So history seems to be laying down the gauntlet. It seems to be saying to us: "You've been on this planet for 100,000 years. You've had all that time to figure yourselves out. Time's up. Either figure out what makes you tick, or move aside and give the dolphins a chance to run things."
Well, it's not like we humans haven't been trying. For the last few thousand years at least, many of us have proposed theories of personality to explain why different people sometimes respond differently. Among the most famous were the ancient Greek theory of humors, and the Ayurvedic system which originated in ancient India.
In the past century, the number of personality theories grew considerably. One major source of these theories was the circle of Sigmund Freud. A century ago, Mr. Freud developed a theory of personality based on the "pleasure principle". This is the notion that we humans are born with the instinct to seek pleasure, and this instinct develops as we mature. "Disciples" of Mr. Freud, including Alfred Adler and Carl Jung, authored theories of their own. Decades later, others, including Abraham Maslow, proposed still new personality theories. And at the close of the century, the brain scientists ("neuroscientists") took over this effort.
The good news is that this last effort may prove to be the most promising yet. The neuroscientific approach to cataloging human personality is the most promising because it involves measurements recorded by "objective" machines. Up until the close of the last century, studying human personality was a matter purely of inherently fallible human observation. But over the last ten years, technologies have emerged allowing recordings to be made in the deepest corners of living human brains — the deep corners from which human personality arises.
Two of these technologies are Positron Emission Topography ("PET") and Functional Magnetic Resonance Imaging ("fMRI"). Some of the critical brain research cited in this book rely on PET or fMRI or both. PET and fMRI serve as "poster children" for the remarkable advances of science.

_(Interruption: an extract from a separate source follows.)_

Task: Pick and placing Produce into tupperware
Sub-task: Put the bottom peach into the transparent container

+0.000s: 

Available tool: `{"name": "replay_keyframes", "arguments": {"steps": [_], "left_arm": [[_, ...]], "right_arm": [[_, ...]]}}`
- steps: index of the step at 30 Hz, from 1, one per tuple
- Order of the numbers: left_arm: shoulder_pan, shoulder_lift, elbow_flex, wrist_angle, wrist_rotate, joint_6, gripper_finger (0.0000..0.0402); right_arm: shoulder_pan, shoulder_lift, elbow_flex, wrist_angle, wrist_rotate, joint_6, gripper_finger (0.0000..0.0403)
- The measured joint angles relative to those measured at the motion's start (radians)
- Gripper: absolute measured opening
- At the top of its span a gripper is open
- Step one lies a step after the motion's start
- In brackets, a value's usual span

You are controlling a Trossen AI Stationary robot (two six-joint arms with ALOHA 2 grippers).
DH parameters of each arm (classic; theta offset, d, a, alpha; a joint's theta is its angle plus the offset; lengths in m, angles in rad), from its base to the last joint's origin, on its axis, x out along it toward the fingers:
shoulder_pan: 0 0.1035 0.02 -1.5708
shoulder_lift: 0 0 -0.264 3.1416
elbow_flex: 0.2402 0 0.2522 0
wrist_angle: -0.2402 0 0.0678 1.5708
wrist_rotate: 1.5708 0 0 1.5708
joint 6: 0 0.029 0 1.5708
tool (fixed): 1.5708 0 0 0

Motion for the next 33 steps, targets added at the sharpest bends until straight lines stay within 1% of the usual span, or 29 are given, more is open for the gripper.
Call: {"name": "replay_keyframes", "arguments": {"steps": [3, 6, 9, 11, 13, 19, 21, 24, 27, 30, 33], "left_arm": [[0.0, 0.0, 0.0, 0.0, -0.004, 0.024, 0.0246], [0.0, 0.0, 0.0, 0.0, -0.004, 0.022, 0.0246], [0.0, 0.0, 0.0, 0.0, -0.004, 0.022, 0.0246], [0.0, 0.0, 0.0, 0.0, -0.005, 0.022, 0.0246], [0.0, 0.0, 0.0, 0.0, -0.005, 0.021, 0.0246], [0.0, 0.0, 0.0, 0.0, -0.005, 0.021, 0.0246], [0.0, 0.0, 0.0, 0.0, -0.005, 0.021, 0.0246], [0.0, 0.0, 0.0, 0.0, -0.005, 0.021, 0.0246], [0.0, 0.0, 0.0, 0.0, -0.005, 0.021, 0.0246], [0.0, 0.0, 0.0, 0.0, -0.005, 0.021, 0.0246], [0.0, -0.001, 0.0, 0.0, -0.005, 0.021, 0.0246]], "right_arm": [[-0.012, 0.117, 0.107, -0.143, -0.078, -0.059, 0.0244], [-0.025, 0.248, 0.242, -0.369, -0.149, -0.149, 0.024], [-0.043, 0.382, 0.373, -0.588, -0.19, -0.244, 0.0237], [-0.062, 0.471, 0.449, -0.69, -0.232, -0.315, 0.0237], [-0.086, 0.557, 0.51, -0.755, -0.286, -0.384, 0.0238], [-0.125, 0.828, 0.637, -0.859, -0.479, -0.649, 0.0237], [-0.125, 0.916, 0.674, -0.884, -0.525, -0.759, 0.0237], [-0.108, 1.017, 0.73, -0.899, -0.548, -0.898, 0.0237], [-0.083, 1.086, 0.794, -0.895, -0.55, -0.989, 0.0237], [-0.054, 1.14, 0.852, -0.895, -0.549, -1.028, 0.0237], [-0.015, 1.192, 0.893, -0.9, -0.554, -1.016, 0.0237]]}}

PET and fMRI are relatively new technologies. Although the first version of PET was invented in 1973, it wasn't until the late 1980s that it was useful for brain research. Moreover, not until the late 1990s did PET began to approach widespread adoption among researchers. For example, it wasn't until 1999 that the chief inventor of PET, Michael Phelps, was awarded the Enrico Fermi Presidential Award and elected to the National Academy of Sciences.
fMRI was invented in 1990 at AT&T Bell Laboratories. MRI, the technology upon which fMRI is based, is older. fMRI improved MRI by enabling researchers to study the functioning of living brains, rather than just their structure.
Both PET and fMRI are very expensive technologies, ranging in the millions of dollars for full systems. The largest current manufacturer of PET is CTI Molecular Imaging, Inc., with headquarters in Knoxville, Tennessee. Mr. Phelps serves on the board of directors of CTI. CTI's sales of PET equipment did not begin to ramp up until the late 1990s. As CTI explains, "[o]ne of the principal reasons for growth in the PET market is the increasing number of PET applications being approved for reimbursement by third-party payers, such as Medicare, Medicaid, private insurers, and HMOs."
Currently, PET and fMRI equipment are owned by large, well-funded medical institutions and well-funded universities engaged in medical research. As such, the recent explosion of neuroscience papers based on PET and fMRI comes from big research hospitals, and big medical research universities. Standing on the shoulders of older brain research — including EEG research, the study of brain damaged patients, and the study and "sacrifice" of lab animals — the PET/fMRI research has brought neuroscience to a point of profound understanding of humanity.
Today, neuroscience has advanced to the point that one leading brain scientist claims that neuroscience will be the first to accurately map human personality. Richard Davidson of the University of Wisconsin-Madison argues: "[T]he categories that have emerged from psychiatric nosology and descriptive personality theory may be inadequate, and [] new categories and dimensions derived from neuroscience research may produce a more tractable parsing of this complex domain." (Translation: "We'll get there first!")
Mr. Davidson's claim brings to mind that branch of history that asserts Columbus discovered America in 1492. Well, I suppose the assertion is true so long as we conveniently overlook the native population that preceded Columbus' "discovery" by some ten thousand years or so.
One day not far from now, I picture Mr. Davidson landing on the shore of human personality and jabbing the flag of neuroscience into the sand. The next thing Mr. Davidson hears is "ouch" because he has just impaled the New Age personologist who was already there, meditating on the beach.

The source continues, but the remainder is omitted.